# ASSIGNMENT
Consider the listing below. Extract exactly the lines from the line containing "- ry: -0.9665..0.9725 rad" to the line containing "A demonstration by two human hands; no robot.", both included.

# THE DATA
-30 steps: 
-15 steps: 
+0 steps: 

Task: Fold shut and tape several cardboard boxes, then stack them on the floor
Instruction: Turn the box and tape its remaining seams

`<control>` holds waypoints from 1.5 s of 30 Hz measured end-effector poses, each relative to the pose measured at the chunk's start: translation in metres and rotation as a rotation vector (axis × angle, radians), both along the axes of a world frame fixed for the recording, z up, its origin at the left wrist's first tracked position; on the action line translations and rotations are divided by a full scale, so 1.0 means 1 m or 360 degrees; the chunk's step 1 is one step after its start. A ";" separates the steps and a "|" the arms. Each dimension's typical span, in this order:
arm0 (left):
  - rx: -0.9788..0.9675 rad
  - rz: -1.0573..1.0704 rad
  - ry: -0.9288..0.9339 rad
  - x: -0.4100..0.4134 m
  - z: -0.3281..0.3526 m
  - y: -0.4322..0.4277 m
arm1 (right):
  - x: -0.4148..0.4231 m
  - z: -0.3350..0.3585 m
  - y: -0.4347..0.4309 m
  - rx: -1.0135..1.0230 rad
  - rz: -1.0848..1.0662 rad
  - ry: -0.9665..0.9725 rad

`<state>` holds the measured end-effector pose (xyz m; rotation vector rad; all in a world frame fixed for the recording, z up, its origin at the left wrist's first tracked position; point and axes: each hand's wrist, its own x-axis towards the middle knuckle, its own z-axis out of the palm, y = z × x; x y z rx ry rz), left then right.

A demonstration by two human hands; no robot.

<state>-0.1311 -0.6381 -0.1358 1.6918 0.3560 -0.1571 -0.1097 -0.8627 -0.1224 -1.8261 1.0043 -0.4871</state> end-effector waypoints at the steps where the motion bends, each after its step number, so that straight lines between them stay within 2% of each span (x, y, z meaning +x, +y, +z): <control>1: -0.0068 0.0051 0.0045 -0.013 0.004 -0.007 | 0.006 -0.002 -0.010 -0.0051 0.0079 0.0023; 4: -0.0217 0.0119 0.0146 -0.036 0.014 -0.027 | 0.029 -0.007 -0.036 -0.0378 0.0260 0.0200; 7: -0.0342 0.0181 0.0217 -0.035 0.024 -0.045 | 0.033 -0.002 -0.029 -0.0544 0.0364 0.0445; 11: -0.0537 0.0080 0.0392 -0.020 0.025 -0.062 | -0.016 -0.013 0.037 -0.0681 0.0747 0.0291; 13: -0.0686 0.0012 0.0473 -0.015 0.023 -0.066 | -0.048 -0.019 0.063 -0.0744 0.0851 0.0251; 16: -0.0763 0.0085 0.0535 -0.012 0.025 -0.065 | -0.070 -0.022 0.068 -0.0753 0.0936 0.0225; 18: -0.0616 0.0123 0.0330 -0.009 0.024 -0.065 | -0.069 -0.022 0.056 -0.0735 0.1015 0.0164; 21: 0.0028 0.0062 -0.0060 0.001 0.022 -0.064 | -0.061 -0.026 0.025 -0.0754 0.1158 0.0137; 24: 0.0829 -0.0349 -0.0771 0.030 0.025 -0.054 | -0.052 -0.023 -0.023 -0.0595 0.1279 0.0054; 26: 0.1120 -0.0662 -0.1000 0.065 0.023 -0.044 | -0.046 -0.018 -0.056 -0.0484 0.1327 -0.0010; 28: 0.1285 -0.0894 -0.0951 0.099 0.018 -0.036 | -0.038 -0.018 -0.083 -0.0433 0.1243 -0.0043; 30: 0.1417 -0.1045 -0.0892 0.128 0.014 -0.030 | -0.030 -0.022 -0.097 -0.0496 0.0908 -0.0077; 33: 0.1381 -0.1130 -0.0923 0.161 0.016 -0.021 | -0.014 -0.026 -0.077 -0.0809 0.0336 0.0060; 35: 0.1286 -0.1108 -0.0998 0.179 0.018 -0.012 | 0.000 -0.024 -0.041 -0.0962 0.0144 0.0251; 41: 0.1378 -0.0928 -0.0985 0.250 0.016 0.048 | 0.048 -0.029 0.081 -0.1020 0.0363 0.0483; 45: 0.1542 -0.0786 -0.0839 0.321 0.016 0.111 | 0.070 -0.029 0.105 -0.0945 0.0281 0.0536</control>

# EXERCISE ANSWER
  - ry: -0.9665..0.9725 rad

`<state>` holds the measured end-effector pose (xyz m; rotation vector rad; all in a world frame fixed for the recording, z up, its origin at the left wrist's first tracked position; point and axes: each hand's wrist, its own x-axis towards the middle knuckle, its own z-axis out of the palm, y = z × x; x y z rx ry rz), left then right.

A demonstration by two human hands; no robot.

That concludes the answer to this exercise.